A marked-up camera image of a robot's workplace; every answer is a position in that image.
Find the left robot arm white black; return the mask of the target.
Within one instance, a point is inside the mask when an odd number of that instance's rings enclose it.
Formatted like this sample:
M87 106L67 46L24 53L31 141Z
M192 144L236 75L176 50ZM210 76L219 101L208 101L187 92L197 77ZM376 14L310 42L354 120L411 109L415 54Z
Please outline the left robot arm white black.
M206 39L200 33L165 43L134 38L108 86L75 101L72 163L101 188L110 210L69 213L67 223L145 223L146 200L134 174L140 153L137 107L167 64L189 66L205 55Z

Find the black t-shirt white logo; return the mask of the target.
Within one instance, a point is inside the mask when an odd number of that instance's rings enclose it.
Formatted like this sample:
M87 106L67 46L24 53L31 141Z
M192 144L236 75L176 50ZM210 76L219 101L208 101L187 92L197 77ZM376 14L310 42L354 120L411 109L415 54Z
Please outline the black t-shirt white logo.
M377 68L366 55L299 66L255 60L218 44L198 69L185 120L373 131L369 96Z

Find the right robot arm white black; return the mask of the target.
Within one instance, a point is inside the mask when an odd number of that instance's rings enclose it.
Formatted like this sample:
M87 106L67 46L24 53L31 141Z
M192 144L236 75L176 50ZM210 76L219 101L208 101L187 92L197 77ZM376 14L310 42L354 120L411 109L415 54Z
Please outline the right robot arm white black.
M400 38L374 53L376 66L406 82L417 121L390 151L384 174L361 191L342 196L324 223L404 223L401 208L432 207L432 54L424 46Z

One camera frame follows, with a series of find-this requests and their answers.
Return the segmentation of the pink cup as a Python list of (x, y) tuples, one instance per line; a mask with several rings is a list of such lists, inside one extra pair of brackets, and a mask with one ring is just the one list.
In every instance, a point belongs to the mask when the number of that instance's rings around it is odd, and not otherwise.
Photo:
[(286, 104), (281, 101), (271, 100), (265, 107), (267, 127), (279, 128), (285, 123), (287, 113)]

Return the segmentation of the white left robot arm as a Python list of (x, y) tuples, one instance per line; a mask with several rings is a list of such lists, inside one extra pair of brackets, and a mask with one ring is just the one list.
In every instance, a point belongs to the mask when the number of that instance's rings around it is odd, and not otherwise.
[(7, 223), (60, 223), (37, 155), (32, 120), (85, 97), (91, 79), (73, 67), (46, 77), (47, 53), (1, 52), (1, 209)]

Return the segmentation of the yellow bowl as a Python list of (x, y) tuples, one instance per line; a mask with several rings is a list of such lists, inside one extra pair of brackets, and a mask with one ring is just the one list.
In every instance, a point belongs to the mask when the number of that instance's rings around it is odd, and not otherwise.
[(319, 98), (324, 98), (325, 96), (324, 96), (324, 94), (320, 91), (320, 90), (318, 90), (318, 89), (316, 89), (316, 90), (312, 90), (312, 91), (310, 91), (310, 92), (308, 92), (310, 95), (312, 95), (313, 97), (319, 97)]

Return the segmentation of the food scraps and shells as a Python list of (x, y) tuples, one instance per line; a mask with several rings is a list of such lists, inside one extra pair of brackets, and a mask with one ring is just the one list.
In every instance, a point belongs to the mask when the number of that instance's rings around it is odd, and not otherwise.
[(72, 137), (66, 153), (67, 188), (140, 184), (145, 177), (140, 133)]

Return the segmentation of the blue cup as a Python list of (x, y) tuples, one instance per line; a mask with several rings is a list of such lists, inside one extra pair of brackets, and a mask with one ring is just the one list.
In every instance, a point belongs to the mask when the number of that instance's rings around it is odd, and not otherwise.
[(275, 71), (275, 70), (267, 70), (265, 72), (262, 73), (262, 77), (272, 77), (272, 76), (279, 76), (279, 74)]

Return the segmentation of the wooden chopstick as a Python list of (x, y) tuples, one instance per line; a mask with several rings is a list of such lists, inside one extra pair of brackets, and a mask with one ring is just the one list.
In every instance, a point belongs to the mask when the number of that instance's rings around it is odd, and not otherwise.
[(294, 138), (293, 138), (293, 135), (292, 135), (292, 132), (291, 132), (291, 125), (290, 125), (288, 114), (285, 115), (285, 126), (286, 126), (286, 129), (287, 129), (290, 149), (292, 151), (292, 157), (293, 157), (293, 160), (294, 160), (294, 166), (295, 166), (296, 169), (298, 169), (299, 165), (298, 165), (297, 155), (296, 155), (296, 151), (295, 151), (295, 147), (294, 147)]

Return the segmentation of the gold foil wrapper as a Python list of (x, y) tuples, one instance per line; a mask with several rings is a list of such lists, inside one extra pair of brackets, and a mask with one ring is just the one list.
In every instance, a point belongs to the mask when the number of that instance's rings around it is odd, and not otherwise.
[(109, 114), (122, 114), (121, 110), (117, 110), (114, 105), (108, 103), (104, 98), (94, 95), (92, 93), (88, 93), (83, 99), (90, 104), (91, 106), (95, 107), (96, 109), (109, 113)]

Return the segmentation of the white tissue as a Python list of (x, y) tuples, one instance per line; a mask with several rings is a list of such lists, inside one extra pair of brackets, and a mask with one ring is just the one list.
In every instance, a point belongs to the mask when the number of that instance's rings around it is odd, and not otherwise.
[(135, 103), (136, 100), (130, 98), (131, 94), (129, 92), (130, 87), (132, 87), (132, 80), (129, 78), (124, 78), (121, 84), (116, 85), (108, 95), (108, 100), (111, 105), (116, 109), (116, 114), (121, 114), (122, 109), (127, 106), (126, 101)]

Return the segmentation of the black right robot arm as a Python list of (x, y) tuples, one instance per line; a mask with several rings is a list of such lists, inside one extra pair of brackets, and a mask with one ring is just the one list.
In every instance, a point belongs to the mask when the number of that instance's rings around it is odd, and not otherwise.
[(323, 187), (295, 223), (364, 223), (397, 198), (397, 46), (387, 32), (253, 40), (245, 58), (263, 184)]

====

Work request
From the data above, copy out every line with the string "target" in it.

Solved problem
Find the left robot arm white black; return the mask of the target.
Find the black t-shirt white logo; return the mask of the target.
Find the right robot arm white black; return the mask of the target.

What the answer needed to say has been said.